• _TASK DIRECTIONS_:
Transcribe the data in full, keeping each line exactly as it appears.

• _RECORDED INFORMATION_:
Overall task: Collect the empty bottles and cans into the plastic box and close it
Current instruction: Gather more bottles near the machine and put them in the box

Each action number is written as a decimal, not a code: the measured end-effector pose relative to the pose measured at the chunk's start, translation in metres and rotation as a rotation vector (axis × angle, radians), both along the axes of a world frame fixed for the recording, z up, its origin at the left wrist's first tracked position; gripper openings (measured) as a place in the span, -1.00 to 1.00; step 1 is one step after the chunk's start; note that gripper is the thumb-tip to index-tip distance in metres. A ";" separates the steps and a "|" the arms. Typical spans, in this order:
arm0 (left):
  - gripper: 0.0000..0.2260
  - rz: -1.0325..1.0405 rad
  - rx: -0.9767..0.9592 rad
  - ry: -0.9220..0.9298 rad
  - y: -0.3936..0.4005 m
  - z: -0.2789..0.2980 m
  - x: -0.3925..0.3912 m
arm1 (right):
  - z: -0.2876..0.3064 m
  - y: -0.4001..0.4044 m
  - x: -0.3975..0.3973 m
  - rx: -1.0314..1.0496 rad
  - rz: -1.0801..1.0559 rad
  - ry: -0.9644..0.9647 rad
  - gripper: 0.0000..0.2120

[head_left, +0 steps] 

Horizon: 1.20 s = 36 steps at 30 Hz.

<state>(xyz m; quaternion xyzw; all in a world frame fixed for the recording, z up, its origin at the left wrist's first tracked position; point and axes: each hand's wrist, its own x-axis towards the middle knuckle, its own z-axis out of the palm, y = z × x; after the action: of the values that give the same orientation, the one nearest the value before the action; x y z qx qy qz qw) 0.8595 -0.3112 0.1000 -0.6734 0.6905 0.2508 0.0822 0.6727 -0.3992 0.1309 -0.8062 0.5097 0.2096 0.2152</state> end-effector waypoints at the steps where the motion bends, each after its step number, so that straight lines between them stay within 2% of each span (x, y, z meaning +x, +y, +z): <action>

• _ANSWER SPACE_:
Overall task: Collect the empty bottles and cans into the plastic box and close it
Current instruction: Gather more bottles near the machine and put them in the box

Each action number is written as a decimal, not a code: the measured end-effector pose relative to the pose measured at the chunk's start, translation in metres and rotation as a rotation vector (axis × angle, radians), both along the axes of a world frame fixed for the recording, z up, its origin at the left wrist's first tracked position; gripper openings (measured) as a place in the span, -1.00 to 1.00; step 1 is one step after the chunk's start; note that gripper is the thumb-tip to index-tip distance in metres. A ";" separates the steps and a "|" the arms. Typical spans, in this order:
arm0 (left):
  - gripper: 0.0000..0.2260
  - rz: -1.0325..1.0405 rad
  - rx: -0.9767..0.9592 rad
  - ry: -0.9220..0.9298 rad
  - y: -0.3936..0.4005 m
  - z: -0.2789..0.2980 m
  - x: -0.3925..0.3912 m
arm1 (right):
  - z: -0.2876..0.3064 m
  - y: -0.4001..0.4044 m
  - x: -0.3975..0.3973 m
  - rx: -1.0314..1.0496 rad
  - rz: -1.0801..1.0559 rad
  - ry: -0.9644..0.9647 rad
  - gripper: 0.0000..0.2120

[head_left, +0 steps] 

Horizon: 1.20 s = 36 steps at 30 Hz.

<state>(xyz m; quaternion xyzw; all in a world frame fixed for the recording, z up, its origin at the left wrist's first tracked position; point and axes: each hand's wrist, its own x-axis towards the middle knuckle, its own z-axis out of the palm, y = z × x; after the action: of the values that give the same orientation, the one nearest the value before the action; x y z qx qy qz qw) 0.8595 -0.3112 0.1000 -0.6734 0.6905 0.2508 0.0822 0.6727 -0.3992 0.1309 -0.8062 0.5097 0.2096 0.2152</state> end-effector waypoints at the steps where the motion bends, each after its step number, so that straight lines between them stay within 2% of each span (x, y, z meaning +x, +y, +z): <action>

There is nothing else to this exercise.